Folha - Podemos comparar esse processo com a febre do "politicamente correto"?
Flatters -
Acho que os dois estão muito ligados, mas não de forma óbvia. Trata-se de um declínio da tolerância em relação ao comportamento de outras pessoas. De certo modo, é o declínio da tolerância para com comportamentos diversos, é a intolerância para com pessoas que querem viver um estilo de vida alternativo, que pode vir a ser nocivo para sua saúde. Aceita-se menos isso.
Até certo ponto, podemos dizer que isso é o oposto do politicamente correto, já que este último, acredito, é a incapacidade de criticar qualquer grupo minoritário.
Esse processo de que falamos é o contrário, pois ataca grupos centrais da sociedade, caso seu comportamento seja considerado pouco saudável, ruim como política pública, ameaçador para outras pessoas.

Folha - Não é difícil realizar um estudo crítico como esse, se considerarmos que as pessoas que querem impor essas restrições públicas na verdade pretendem apenas proteger os indivíduos?
Flatters -
Talvez seja verdade. O ponto que queremos deixar claro é que não é errado ter uma preocupação com o bem-estar da sociedade. Item por item, a opção pelos limites parece bem aceitável. Eu mesmo concordo com muitas das coisas que acontecem. Não sou fumante e concordo, por exemplo, que o fumo deve ser cada vez mais restringido. Sou a favor, mas esse não é o ponto.
O que queremos sublinhar é que, se cada uma dessas novas peças de regulamentação for oficializada, por mais que cada uma delas seja aceitável individualmente, ao reuni-las, estamos gradualmente mudando o mundo. Se todas as restrições e limitações que estão sendo defendidas por grupos específicos forem aprovadas na velocidade em que está ocorrendo, em dez anos não haverá nenhuma parte da legislação intocada. Claro que podemos dizer que as pessoas que defendem essas regulamentações estão apenas tentando proteger a sociedade, mas há uma linha tênue entre as duas coisas. Às vezes podemos proteger pessoas com medidas que acabam tendo efeitos negativos na vida coletiva da sociedade.
Dou um exemplo: é cada vez mais difícil para as escolas inglesas conseguirem seguro para levar as crianças em passeios de férias. É um tema constante no país há mais de 15 anos. Levar as crianças para a natureza, para praticar esportes, esse tipo de coisa, está muito difícil porque as seguradoras não sentem segurança para se responsabilizarem por esse tipo de atividade, e o resultado é que as crianças estão perdendo em diversão e em conhecimento.
Claro que a preocupação é correta e há algum risco nesse tipo de atividade, mas o resultado é que as crianças são simplesmente alijadas desse tipo de experiência.
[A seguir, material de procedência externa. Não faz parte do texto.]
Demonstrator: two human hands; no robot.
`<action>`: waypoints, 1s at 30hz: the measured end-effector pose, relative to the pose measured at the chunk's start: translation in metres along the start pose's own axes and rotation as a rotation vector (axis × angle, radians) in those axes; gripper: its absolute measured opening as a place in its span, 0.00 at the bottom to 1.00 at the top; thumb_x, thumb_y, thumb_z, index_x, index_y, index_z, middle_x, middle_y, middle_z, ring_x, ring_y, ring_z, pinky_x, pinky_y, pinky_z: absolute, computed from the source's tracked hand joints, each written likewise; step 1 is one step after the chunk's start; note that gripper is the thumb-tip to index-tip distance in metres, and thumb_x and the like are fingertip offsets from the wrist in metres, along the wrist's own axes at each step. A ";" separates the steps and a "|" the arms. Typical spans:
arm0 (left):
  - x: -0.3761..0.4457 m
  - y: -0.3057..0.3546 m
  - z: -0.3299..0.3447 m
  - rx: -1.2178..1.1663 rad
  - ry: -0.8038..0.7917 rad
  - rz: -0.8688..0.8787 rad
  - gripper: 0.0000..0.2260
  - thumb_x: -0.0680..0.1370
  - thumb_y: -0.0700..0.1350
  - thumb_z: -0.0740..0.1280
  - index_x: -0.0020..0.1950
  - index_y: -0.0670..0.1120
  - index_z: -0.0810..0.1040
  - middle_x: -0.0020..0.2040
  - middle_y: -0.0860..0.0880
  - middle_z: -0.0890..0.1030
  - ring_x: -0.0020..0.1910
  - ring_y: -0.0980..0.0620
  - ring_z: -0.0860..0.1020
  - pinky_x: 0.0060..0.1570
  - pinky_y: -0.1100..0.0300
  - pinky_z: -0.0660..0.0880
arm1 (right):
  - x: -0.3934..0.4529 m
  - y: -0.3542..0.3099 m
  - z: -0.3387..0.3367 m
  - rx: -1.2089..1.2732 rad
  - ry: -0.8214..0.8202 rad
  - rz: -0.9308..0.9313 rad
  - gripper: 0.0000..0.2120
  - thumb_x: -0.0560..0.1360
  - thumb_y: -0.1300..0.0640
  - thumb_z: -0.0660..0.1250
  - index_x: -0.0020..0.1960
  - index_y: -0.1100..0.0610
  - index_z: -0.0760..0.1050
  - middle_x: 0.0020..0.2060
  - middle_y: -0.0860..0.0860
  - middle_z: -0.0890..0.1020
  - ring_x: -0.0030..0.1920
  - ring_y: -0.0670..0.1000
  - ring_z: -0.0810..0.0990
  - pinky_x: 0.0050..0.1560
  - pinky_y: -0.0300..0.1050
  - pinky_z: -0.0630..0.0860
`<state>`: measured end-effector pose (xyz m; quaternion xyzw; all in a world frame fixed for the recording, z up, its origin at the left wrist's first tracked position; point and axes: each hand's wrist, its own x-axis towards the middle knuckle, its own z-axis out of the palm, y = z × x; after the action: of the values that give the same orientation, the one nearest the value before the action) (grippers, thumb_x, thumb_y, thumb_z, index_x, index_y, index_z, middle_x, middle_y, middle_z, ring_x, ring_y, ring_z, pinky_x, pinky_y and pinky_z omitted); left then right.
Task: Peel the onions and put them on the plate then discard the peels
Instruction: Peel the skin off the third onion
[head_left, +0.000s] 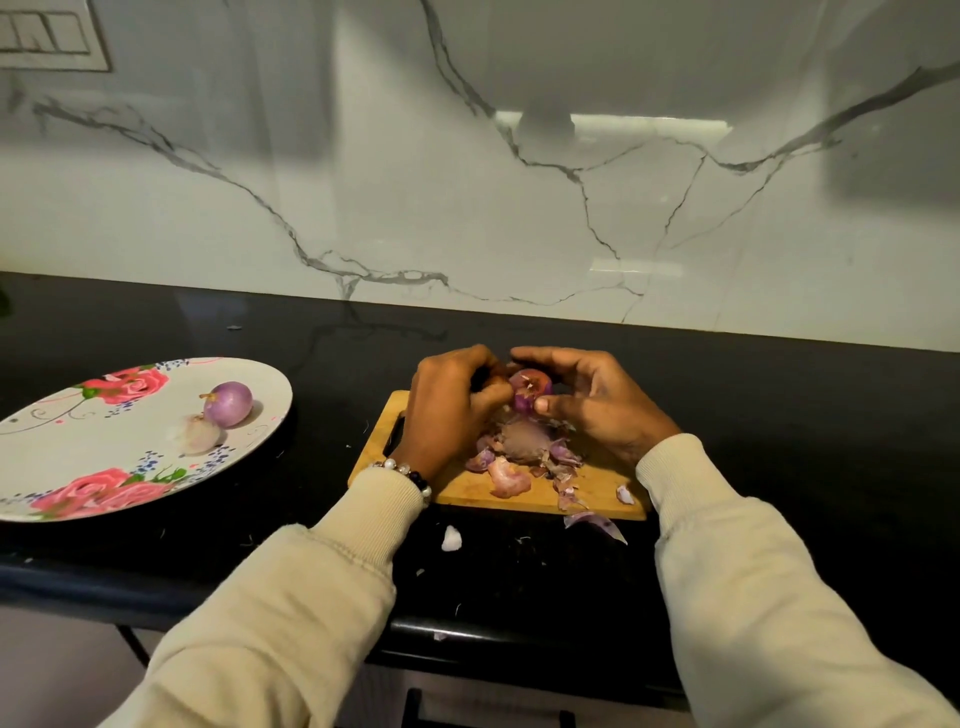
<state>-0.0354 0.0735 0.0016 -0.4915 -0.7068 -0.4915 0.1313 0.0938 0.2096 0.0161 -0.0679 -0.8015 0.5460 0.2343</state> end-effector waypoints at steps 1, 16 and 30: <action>0.000 0.001 0.000 -0.061 0.014 -0.055 0.01 0.73 0.40 0.71 0.43 0.44 0.81 0.36 0.52 0.80 0.36 0.56 0.78 0.36 0.58 0.77 | 0.000 -0.001 0.000 0.018 0.012 -0.016 0.26 0.72 0.74 0.69 0.67 0.58 0.75 0.61 0.53 0.82 0.64 0.51 0.79 0.66 0.54 0.76; 0.006 -0.010 -0.002 -0.068 0.157 -0.232 0.04 0.77 0.42 0.69 0.51 0.46 0.82 0.43 0.52 0.81 0.43 0.56 0.80 0.48 0.54 0.80 | 0.002 -0.004 -0.003 0.115 0.089 -0.118 0.27 0.72 0.77 0.67 0.67 0.57 0.74 0.61 0.55 0.82 0.64 0.53 0.79 0.61 0.47 0.78; 0.005 -0.002 -0.006 0.023 0.025 0.278 0.10 0.75 0.46 0.70 0.55 0.47 0.85 0.43 0.49 0.82 0.36 0.54 0.79 0.37 0.57 0.77 | 0.000 -0.003 -0.004 0.048 0.017 -0.028 0.31 0.71 0.72 0.71 0.71 0.53 0.71 0.62 0.52 0.81 0.64 0.51 0.79 0.67 0.54 0.74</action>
<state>-0.0412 0.0717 0.0066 -0.5768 -0.6359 -0.4666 0.2126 0.0957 0.2119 0.0202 -0.0555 -0.7871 0.5612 0.2502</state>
As preocupações com a saúde e a felicidade são positivas, mas algumas das conseqüências das ações de regulamentação acabam funcionando de forma contrária, afetando, desse modo, a qualidade de vida das pessoas.

Folha - Há efeitos econômicos envolvidos nessas restrições?
Flatters -
Claro que, se algumas dessas regulamentações realmente forem aprovadas, muitos setores da economia irão sofrer. O turismo vai perder, os setores associados ao lazer, como um todo.
O próprio McDonalds tem tido reduções nas vendas e nos lucros na Inglaterra a cada ano. Isso cria, do ponto de vista econômico, uma diminuição no bem-estar da sociedade.

Folha - Como podemos distinguir a preocupação com o bem-estar social do "neopuritanismo"?
Flatters -
É muito difícil. O problema é que há indivíduos que escolhem os temas a respeito dos quais são muito tolerantes ou pouco tolerantes. As pessoas são muito interessadas em proteger sua própria liberdade. Se gosto de fumar e beber, quero que esses meus hábitos sejam tão livres quanto possível, mas sou mais duro com outros hábitos que não tenho.
Essa é uma das grandes dificuldades, pois cada indivíduo só quer regular e limitar as atividades daquilo de que não gosta, mas, ao contrário, proteger os próprios hábitos.
A linha é muito difícil de ser traçada, e se trata de um tema ainda muito pouco estudado.

Folha - Quais são as possíveis conseqüências desse cenário de extrema regulamentação e restrição de consumo?
Flatters -
Certamente o "Estado-babá", mas potencialmente algo mais profundo, sério e disseminado pela sociedade, algo mais próximo de um "Grande Irmão", que controla todos os movimentos de cada indivíduo da sociedade.